• **Aim of the exercise**
Your response should consist solely of the records, written out exactly.
==== Data section
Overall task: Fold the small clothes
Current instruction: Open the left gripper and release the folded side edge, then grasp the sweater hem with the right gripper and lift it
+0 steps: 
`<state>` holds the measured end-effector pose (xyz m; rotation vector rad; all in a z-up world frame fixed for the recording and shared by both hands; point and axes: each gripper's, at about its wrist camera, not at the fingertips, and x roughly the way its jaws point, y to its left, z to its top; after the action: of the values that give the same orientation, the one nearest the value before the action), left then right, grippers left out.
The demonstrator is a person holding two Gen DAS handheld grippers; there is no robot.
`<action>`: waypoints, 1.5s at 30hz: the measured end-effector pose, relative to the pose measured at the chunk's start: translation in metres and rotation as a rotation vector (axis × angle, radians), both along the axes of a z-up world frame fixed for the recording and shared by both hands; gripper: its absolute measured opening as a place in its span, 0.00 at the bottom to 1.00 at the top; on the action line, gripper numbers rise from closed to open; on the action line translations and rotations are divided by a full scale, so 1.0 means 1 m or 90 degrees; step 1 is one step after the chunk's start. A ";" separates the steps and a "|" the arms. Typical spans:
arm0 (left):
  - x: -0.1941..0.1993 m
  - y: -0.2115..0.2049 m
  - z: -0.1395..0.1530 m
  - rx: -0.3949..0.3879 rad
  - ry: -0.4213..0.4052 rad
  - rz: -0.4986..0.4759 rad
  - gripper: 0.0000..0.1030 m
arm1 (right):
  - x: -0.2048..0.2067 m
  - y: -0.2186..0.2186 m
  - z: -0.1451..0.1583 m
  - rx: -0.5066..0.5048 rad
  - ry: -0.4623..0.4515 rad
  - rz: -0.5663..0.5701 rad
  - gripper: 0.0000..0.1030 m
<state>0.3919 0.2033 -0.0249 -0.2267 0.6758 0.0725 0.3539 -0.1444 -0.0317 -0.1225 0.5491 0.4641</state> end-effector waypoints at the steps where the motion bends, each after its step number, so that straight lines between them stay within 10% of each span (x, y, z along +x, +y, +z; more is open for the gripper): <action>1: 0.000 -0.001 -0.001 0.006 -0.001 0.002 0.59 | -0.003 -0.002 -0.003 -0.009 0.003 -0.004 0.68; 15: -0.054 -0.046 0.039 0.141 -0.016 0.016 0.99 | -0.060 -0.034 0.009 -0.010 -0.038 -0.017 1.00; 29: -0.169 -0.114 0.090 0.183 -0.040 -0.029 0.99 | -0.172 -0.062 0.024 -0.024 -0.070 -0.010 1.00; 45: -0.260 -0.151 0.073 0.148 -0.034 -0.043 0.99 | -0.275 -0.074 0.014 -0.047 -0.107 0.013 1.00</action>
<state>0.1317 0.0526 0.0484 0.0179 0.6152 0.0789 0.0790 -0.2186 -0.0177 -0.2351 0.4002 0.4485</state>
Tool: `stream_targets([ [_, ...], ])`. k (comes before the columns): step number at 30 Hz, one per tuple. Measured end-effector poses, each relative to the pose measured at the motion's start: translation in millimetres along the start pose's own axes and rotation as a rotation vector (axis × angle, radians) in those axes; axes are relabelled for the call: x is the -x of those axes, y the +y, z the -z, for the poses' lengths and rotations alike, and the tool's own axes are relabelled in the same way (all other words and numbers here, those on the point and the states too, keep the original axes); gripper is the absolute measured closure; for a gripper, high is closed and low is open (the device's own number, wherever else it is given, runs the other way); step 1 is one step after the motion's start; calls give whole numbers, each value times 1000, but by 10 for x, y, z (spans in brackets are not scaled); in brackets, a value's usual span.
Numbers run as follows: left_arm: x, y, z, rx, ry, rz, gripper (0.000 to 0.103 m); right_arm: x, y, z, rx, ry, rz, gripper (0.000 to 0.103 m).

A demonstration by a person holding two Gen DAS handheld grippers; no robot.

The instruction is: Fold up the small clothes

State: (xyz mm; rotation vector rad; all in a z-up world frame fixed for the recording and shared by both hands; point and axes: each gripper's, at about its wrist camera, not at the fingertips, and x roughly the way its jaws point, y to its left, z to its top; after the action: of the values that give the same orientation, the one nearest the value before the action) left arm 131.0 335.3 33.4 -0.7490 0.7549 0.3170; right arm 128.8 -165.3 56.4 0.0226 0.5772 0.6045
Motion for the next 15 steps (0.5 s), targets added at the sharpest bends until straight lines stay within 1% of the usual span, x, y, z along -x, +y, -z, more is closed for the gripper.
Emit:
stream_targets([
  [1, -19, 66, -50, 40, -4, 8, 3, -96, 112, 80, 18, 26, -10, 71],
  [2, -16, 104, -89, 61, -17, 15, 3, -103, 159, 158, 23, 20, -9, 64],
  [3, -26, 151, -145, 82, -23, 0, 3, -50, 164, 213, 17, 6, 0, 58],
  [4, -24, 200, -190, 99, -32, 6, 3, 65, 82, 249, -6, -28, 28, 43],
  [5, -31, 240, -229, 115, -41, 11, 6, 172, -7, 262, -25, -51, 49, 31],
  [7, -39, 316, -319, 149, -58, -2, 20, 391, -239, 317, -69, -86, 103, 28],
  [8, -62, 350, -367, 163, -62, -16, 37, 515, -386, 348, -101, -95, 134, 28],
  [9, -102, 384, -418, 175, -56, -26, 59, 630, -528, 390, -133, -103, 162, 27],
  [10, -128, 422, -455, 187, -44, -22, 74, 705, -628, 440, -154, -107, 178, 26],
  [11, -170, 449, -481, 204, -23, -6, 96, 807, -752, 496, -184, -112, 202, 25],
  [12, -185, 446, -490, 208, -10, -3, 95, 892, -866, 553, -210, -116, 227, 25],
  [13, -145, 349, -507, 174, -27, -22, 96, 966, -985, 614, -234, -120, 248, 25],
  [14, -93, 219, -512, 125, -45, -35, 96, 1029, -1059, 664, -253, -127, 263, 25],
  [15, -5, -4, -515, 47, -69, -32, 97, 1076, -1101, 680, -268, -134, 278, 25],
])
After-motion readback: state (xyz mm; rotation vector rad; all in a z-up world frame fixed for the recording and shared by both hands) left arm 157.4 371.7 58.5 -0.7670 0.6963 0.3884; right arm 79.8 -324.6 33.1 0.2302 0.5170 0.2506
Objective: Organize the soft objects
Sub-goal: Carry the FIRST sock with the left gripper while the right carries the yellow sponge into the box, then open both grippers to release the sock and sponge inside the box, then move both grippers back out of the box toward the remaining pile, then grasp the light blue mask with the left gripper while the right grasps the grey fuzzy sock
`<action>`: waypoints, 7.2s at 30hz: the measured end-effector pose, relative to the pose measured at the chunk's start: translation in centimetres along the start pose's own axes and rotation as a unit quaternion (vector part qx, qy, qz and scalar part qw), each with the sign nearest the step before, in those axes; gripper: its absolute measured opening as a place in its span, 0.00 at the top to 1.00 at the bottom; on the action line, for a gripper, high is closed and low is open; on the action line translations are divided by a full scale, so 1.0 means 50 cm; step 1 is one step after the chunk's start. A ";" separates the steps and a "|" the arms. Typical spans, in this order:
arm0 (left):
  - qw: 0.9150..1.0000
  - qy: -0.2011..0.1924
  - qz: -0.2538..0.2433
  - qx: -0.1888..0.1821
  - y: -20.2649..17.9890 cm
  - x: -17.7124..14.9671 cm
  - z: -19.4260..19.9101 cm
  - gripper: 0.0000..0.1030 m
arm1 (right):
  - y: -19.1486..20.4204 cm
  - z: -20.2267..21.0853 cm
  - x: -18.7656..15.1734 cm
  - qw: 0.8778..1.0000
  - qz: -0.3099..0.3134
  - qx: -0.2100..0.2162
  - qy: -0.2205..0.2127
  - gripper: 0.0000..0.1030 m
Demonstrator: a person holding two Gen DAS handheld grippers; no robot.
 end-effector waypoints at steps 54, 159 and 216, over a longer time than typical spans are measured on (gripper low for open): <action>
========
• **Your solution**
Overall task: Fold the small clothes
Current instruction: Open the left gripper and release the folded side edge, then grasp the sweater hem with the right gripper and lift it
+0 steps: 
`<state>` holds the measured end-effector pose (xyz m; rotation vector rad; all in a z-up world frame fixed for the recording and shared by both hands; point and axes: each gripper's, at about its wrist camera, not at the fingertips, and x roughly the way its jaws point, y to its left, z to its top; after the action: of the values that give the same orientation, the one nearest the value before the action), left then right, grippers left out.
The demonstrator is a person holding two Gen DAS handheld grippers; there is no robot.
`<action>`: waypoints, 1.5s at 30hz: the measured end-effector pose, relative to the pose measured at the chunk's start: translation in metres and rotation as a rotation vector (axis × angle, radians), both along the axes of a z-up world frame fixed for the recording and shared by both hands; gripper: its absolute measured opening as a place in its span, 0.00 at the bottom to 1.00 at the top; on the action line, gripper numbers rise from closed to open; on the action line translations and rotations are divided by a full scale, so 1.0 means 1 m or 90 degrees; step 1 is one step after the chunk's start. A ";" separates the steps and a "|" the arms. Typical spans:
arm0 (left):
  - x: -0.1941..0.1993 m
  - y: -0.2115..0.2049 m
  - z: -0.1395..0.1530 m
  - rx: -0.3949..0.3879 rad
  - ry: -0.4213..0.4052 rad
  - rz: -0.4986..0.4759 rad
  - gripper: 0.0000..0.1030 m
arm1 (right):
  - x: -0.2048..0.2067 m
  - y: -0.2186..0.2186 m
  - z: -0.1451..0.1583 m
  - rx: -0.5066..0.5048 rad
  - ry: -0.4623..0.4515 rad
  - rz: -0.5663..0.5701 rad
  - gripper: 0.0000..0.1030 m
<state>0.3919 0.2033 -0.0249 -0.2267 0.6758 0.0725 0.3539 -0.1444 -0.0317 -0.1225 0.5491 0.4641</state> end-effector waypoints at the steps where the motion bends, each after its step number, so that straight lines between them stay within 10% of each span (x, y, z along +x, +y, +z; more is open for the gripper): <action>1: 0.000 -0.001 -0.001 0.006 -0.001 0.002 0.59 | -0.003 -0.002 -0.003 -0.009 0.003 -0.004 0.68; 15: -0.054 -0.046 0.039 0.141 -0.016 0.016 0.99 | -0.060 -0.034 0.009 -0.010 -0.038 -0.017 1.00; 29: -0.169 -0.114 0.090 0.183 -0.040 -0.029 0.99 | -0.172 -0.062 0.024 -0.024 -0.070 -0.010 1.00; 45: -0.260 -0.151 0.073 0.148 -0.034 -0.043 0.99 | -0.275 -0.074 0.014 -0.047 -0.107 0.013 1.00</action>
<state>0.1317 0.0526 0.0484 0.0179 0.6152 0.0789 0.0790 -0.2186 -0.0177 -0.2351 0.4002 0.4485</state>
Tool: `stream_targets([ [_, ...], ])`. k (comes before the columns): step number at 30 Hz, one per tuple. Measured end-effector poses, each relative to the pose measured at the motion's start: translation in millimetres along the start pose's own axes and rotation as a rotation vector (axis × angle, radians) in those axes; axes are relabelled for the call: x is the -x of those axes, y the +y, z the -z, for the poses' lengths and rotations alike, and the tool's own axes are relabelled in the same way (all other words and numbers here, those on the point and the states too, keep the original axes); gripper is the absolute measured closure; for a gripper, high is closed and low is open (the device's own number, wherever else it is given, runs the other way); step 1 is one step after the motion's start; calls give whole numbers, each value times 1000, but by 10 for x, y, z (spans in brackets are not scaled); in brackets, a value's usual span.
Numbers run as follows: left_arm: x, y, z, rx, ry, rz, gripper (0.000 to 0.103 m); right_arm: x, y, z, rx, ry, rz, gripper (0.000 to 0.103 m).

A demonstration by a person holding two Gen DAS handheld grippers; no robot.

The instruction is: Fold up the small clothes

State: (xyz mm; rotation vector rad; all in a z-up world frame fixed for the recording and shared by both hands; point and axes: each gripper's, at about its wrist camera, not at the fingertips, and x roughly the way its jaws point, y to its left, z to its top; after the action: of the values that give the same orientation, the one nearest the value before the action) left arm 131.0 335.3 33.4 -0.7490 0.7549 0.3170; right arm 128.8 -165.3 56.4 0.0226 0.5772 0.6045
Motion for the next 15 steps (0.5 s), targets added at the sharpest bends until straight lines stay within 1% of the usual span, x, y, z along -x, +y, -z, more is closed for the gripper.
Emit:
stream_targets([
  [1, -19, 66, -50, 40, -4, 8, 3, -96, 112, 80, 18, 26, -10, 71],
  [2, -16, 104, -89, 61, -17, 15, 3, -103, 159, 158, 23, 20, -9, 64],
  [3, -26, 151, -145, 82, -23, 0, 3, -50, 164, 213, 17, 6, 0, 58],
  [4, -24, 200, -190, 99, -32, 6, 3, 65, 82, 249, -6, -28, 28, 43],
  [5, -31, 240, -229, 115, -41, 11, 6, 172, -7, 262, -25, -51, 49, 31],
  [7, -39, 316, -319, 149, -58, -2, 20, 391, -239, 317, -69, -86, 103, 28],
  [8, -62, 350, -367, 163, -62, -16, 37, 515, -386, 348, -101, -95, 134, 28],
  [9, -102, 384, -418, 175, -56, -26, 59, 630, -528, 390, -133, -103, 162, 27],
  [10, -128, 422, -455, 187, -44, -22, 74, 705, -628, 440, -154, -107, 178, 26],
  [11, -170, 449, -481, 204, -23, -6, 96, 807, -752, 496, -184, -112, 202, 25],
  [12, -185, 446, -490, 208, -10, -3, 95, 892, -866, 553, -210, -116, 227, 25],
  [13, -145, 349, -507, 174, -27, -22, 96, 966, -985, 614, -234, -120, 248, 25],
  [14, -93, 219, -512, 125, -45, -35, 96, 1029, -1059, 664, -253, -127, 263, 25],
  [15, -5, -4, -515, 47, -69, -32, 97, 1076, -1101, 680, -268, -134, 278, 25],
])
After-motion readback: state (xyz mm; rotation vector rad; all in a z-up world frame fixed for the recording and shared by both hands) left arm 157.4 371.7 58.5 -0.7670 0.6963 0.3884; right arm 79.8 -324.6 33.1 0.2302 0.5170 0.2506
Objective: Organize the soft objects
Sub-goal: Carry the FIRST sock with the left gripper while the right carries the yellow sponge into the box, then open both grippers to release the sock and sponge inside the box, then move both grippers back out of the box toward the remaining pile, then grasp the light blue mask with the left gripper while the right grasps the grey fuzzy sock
`<action>`: waypoints, 7.2s at 30hz: the measured end-effector pose, relative to the pose measured at the chunk's start: translation in centimetres along the start pose's own axes and rotation as a unit quaternion (vector part qx, qy, qz and scalar part qw), each with the sign nearest the step before, in those axes; gripper: its absolute measured opening as a place in its span, 0.00 at the top to 1.00 at the bottom; on the action line, for a gripper, high is closed and low is open; on the action line translations are divided by a full scale, so 1.0 means 50 cm; step 1 is one step after the chunk's start. A ";" separates the steps and a "|" the arms. Typical spans, in this order:
arm0 (left):
  - qw: 0.9150..1.0000
  - qy: -0.2011..0.1924
  - qz: -0.2538..0.2433
  - qx: -0.1888..0.1821
  - y: -20.2649..17.9890 cm
  - x: -17.7124..14.9671 cm
  - z: -19.4260..19.9101 cm
  - gripper: 0.0000..0.1030 m
arm1 (right):
  - y: -19.1486..20.4204 cm
  - z: -20.2267..21.0853 cm
  - x: -18.7656..15.1734 cm
  - qw: 0.8778..1.0000
  - qz: -0.3099..0.3134
  - qx: -0.2100..0.2162
  - qy: -0.2205..0.2127
  - gripper: 0.0000..0.1030 m
Demonstrator: a person holding two Gen DAS handheld grippers; no robot.
 end-effector waypoints at steps 54, 159 and 216, over a longer time than typical spans are measured on (gripper low for open): <action>

The required output is now complete.